__Brief__. Each line below should be restated word for word.

....................

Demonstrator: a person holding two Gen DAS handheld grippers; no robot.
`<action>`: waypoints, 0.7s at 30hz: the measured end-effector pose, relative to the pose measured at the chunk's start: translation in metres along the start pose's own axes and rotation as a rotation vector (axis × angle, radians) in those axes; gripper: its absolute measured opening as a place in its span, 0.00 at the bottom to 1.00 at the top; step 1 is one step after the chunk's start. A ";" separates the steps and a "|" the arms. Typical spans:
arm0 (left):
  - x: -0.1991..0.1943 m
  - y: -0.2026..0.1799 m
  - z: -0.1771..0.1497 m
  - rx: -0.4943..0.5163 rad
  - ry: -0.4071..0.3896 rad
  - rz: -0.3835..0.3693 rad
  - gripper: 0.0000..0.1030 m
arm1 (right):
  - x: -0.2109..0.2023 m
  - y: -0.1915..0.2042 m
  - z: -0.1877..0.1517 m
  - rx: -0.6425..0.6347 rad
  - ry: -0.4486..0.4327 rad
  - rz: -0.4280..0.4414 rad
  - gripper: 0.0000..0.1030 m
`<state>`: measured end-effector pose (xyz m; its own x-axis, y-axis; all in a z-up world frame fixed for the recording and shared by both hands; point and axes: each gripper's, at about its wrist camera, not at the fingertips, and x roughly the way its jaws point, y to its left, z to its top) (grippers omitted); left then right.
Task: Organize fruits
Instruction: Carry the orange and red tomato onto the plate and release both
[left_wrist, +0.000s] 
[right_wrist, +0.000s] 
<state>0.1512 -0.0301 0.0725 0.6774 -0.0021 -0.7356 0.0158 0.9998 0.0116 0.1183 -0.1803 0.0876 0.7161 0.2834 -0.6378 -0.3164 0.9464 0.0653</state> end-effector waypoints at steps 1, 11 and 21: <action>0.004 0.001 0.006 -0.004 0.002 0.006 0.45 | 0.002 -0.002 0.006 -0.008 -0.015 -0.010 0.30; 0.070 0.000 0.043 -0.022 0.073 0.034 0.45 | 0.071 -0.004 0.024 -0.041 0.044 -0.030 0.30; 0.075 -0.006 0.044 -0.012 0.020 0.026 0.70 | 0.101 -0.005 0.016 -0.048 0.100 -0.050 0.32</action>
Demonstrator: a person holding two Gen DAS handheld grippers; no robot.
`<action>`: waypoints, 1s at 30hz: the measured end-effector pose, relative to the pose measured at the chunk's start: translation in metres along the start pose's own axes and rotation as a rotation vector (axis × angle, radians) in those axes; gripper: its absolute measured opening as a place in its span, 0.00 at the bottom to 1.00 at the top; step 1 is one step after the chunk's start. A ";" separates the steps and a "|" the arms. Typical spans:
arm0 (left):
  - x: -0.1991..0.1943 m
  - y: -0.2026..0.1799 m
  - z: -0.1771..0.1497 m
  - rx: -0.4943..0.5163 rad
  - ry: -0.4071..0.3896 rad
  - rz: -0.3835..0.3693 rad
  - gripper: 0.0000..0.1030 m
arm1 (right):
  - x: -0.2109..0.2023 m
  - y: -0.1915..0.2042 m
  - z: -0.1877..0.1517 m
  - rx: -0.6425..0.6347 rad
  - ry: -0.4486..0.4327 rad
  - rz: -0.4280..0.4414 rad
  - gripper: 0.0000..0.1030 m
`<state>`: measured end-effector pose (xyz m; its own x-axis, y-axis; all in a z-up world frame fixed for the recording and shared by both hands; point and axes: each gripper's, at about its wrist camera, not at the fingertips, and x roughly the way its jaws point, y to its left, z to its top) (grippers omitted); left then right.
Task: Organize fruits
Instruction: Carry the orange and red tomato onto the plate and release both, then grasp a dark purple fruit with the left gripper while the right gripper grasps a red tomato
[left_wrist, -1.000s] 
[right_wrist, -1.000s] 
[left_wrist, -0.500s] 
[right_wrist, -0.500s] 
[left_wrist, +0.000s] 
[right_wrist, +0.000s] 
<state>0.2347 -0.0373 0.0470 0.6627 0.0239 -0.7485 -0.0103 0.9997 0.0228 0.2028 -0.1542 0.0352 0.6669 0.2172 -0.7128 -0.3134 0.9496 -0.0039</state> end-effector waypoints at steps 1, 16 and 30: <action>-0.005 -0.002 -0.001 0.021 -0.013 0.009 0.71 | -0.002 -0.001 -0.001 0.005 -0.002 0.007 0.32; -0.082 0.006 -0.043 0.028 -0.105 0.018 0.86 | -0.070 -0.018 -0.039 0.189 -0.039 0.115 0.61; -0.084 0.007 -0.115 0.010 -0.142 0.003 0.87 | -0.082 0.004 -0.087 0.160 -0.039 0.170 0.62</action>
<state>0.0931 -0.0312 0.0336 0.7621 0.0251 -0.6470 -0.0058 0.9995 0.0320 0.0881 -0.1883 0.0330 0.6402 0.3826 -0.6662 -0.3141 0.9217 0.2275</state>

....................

__Result__.
Demonstrator: a person holding two Gen DAS handheld grippers; no robot.
`<action>`: waypoints, 0.7s at 30hz: the measured end-effector pose, relative to the pose measured at the chunk's start: translation in metres along the start pose's own axes and rotation as a rotation vector (axis × angle, radians) in those axes; gripper: its absolute measured opening as a place in its span, 0.00 at the bottom to 1.00 at the top; step 1 is one step after the chunk's start. A ";" separates the steps and a "|" the arms. Typical spans:
arm0 (left):
  - x: -0.1991..0.1943 m
  - y: -0.2026..0.1799 m
  - z: -0.1771..0.1497 m
  - rx: -0.4943..0.5163 rad
  - ry: -0.4071..0.3896 rad
  - rz: -0.3835..0.3693 rad
  - gripper: 0.0000..0.1030 m
arm1 (right):
  - x: -0.2109..0.2023 m
  - y: -0.1915..0.2042 m
  - z: -0.1877..0.1517 m
  - rx: -0.6425..0.6347 rad
  - ry: -0.4486..0.4327 rad
  - rz: -0.4280..0.4414 rad
  - gripper: 0.0000..0.1030 m
`<state>`: measured end-effector pose (xyz m; its own x-axis, y-axis; all in a z-up world frame fixed for the recording and shared by both hands; point and axes: each gripper's, at about its wrist camera, not at the fingertips, and x roughly the way its jaws point, y to its left, z to its top) (grippers omitted); left then right.
Task: Organize fruits
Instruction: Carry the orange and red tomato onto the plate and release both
[left_wrist, +0.000s] 
[right_wrist, +0.000s] 
<state>0.1512 -0.0301 0.0725 0.6774 -0.0021 -0.7356 0.0158 0.9998 0.0116 0.1183 -0.1803 0.0876 0.7161 0.2834 -0.6378 -0.3164 0.9464 0.0653</state> end-effector waypoints at steps 1, 11 and 21: <action>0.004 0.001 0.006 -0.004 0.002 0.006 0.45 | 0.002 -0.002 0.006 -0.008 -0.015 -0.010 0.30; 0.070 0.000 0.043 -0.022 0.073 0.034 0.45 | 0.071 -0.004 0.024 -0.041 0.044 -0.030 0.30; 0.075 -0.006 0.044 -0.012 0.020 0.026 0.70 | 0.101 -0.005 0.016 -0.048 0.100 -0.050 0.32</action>
Demonstrator: a person holding two Gen DAS handheld grippers; no robot.
`<action>`: waypoints, 1s at 30hz: the measured end-effector pose, relative to the pose measured at the chunk's start: translation in metres along the start pose's own axes and rotation as a rotation vector (axis × angle, radians) in those axes; gripper: its absolute measured opening as a place in its span, 0.00 at the bottom to 1.00 at the top; step 1 is one step after the chunk's start. A ";" separates the steps and a "|" the arms. Typical spans:
arm0 (left):
  - x: -0.1991..0.1943 m
  - y: -0.2026..0.1799 m
  - z: -0.1771..0.1497 m
  - rx: -0.4943..0.5163 rad
  - ry: -0.4071..0.3896 rad
  - rz: -0.3835..0.3693 rad
  - gripper: 0.0000..0.1030 m
arm1 (right):
  - x: -0.2109..0.2023 m
  - y: -0.1915..0.2042 m
  - z: -0.1877..0.1517 m
  - rx: -0.6425..0.6347 rad
  - ry: -0.4486..0.4327 rad
  - rz: -0.4280..0.4414 rad
  - gripper: 0.0000..0.1030 m
`<state>`: measured end-effector pose (xyz m; its own x-axis, y-axis; all in a z-up world frame fixed for the recording and shared by both hands; point and axes: each gripper's, at about its wrist camera, not at the fingertips, and x roughly the way its jaws point, y to its left, z to its top) (grippers omitted); left then right.
Task: Organize fruits
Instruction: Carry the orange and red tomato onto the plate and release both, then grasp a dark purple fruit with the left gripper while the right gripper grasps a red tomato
[left_wrist, -1.000s] 
[right_wrist, -1.000s] 
[left_wrist, -0.500s] 
[right_wrist, -0.500s] 
[left_wrist, +0.000s] 
[right_wrist, +0.000s] 
<state>0.2347 -0.0373 0.0470 0.6627 0.0239 -0.7485 -0.0103 0.9997 0.0228 0.2028 -0.1542 0.0352 0.6669 0.2172 -0.7128 -0.3134 0.9496 -0.0039</state> end-effector waypoints at steps 1, 16 and 30: <action>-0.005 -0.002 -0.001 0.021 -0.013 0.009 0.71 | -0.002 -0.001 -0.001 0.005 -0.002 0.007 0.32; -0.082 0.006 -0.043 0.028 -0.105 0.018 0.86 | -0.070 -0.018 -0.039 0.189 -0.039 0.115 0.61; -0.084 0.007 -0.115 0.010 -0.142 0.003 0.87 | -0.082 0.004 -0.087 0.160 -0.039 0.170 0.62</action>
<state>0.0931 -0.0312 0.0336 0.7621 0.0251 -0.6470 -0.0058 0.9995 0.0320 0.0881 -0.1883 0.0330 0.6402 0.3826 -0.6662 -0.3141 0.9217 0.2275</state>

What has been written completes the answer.